About this exercise: Below are the records; repeat exactly their lines between the line holding "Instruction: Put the" and the line holding "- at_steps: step", inclusive, skipping the pictures.

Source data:
+++
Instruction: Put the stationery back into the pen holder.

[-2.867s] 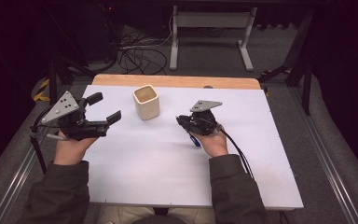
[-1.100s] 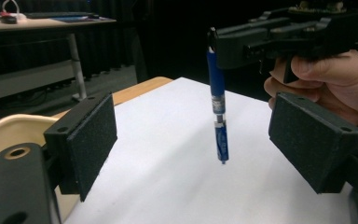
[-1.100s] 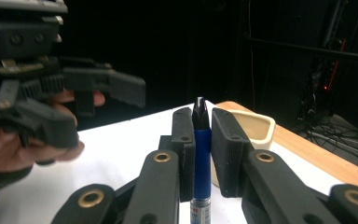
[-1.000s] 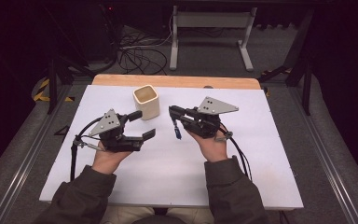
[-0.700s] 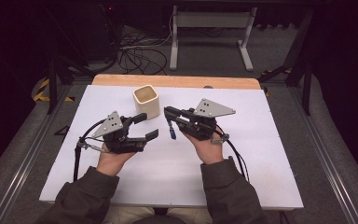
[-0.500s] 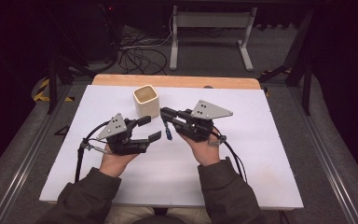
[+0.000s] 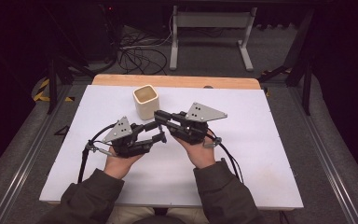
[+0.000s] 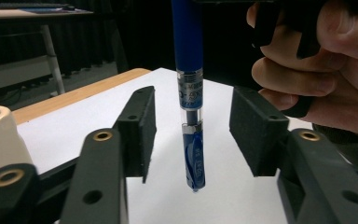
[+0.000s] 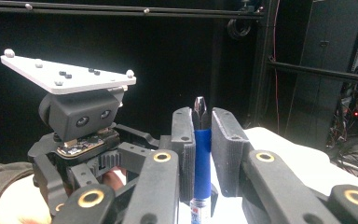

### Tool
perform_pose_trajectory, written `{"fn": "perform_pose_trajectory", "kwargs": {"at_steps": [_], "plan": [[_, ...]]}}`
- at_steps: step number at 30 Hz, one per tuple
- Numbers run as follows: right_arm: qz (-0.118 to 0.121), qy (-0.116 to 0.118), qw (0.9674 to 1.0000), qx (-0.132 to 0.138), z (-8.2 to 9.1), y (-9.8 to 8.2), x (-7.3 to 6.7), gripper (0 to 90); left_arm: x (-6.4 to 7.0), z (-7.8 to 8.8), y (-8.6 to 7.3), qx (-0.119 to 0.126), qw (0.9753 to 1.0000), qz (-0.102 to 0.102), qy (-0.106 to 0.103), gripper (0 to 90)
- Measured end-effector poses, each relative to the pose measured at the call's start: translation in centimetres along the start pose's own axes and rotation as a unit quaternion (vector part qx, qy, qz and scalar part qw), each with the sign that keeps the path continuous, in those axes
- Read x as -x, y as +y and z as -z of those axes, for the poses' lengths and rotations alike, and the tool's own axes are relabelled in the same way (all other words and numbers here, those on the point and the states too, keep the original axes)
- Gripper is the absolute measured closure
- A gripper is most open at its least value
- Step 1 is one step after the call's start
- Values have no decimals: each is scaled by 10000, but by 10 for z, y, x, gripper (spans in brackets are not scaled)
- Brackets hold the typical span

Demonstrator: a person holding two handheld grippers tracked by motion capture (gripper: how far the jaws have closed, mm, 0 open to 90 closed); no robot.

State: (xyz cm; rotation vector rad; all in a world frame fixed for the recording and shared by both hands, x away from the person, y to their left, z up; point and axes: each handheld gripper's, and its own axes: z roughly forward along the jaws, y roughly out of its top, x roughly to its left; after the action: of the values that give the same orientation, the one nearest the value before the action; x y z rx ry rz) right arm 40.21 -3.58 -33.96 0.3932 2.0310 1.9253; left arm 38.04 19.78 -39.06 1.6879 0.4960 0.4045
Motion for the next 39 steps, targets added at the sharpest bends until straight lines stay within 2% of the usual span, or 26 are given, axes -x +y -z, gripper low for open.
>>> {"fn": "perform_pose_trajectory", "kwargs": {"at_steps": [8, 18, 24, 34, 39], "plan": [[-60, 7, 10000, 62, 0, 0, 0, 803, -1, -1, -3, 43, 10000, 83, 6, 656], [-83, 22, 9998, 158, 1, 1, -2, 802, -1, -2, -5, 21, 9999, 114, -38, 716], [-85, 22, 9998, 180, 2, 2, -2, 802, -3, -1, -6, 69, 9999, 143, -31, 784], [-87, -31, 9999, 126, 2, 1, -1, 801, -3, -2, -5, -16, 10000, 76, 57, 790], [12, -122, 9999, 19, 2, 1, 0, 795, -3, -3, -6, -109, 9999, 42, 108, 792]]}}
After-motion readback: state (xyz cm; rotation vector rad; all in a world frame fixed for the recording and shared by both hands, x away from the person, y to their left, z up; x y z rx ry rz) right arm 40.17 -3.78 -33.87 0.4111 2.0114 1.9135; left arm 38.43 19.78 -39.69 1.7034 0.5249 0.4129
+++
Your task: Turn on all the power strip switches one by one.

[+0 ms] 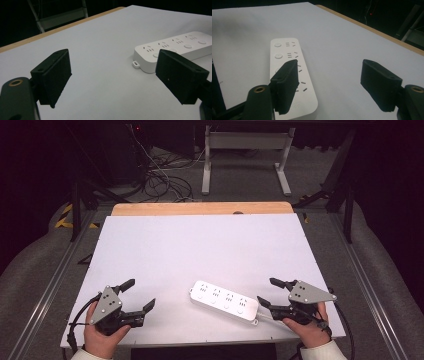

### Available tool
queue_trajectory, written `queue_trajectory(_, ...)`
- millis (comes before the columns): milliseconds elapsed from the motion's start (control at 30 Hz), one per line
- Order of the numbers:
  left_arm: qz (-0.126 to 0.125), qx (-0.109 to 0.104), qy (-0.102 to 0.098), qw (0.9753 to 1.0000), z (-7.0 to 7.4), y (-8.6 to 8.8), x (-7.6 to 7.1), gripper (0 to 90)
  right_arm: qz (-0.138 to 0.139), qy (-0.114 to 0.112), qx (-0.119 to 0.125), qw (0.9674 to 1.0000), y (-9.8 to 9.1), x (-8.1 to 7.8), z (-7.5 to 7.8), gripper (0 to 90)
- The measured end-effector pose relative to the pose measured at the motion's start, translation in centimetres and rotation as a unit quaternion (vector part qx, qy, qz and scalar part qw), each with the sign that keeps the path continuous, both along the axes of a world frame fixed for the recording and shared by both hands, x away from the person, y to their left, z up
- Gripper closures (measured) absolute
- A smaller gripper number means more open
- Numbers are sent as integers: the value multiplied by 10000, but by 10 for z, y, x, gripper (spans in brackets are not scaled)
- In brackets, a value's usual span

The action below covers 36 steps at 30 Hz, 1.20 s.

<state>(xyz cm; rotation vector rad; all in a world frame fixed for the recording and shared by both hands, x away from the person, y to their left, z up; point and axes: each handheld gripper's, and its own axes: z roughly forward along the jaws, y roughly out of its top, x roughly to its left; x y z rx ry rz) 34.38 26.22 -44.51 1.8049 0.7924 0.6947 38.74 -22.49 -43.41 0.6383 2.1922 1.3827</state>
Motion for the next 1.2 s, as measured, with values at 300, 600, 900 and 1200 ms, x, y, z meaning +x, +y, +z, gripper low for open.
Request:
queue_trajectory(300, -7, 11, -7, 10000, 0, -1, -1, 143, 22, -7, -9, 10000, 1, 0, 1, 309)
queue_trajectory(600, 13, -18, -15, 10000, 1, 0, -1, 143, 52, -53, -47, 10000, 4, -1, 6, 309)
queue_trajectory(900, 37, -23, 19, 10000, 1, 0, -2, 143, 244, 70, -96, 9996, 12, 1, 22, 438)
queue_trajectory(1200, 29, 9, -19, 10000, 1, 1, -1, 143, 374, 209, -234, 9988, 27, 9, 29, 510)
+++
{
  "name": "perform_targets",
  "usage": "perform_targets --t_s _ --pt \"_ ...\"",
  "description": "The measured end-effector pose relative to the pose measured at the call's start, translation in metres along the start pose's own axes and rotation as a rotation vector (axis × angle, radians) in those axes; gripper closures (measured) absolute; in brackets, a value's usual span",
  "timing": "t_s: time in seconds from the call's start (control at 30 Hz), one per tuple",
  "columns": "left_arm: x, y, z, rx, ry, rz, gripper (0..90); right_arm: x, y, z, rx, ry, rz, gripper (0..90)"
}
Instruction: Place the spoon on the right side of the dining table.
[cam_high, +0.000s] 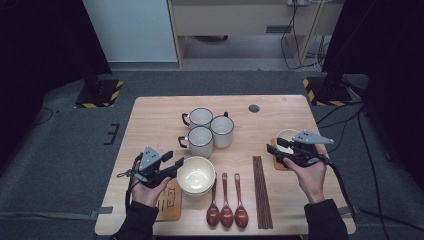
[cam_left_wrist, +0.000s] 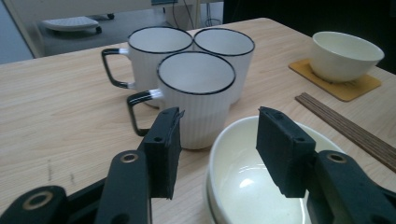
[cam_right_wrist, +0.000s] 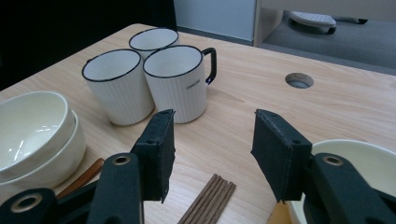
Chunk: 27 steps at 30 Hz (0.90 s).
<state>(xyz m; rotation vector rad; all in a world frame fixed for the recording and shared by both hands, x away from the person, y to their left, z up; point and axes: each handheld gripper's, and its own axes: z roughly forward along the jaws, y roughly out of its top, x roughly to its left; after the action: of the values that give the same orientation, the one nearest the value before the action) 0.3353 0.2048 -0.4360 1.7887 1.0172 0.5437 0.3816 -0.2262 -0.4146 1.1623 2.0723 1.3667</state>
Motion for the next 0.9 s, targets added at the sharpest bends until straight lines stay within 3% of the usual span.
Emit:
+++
Written reply:
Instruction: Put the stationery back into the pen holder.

[-2.867s] 
[-1.100s] 
[-1.100s] 
[-1.000s] 
[-0.700s] 
[-0.500s] 
[+0.000s] 
[+0.000s] 
[+0.000s] 

### Tool
perform_pose_trajectory, written `{"fn": "perform_pose_trajectory", "kwargs": {"at_steps": [_], "plan": [[_, ...]]}}`
- at_steps: step number at 30 Hz, one per tuple

That is the complete output for this exercise.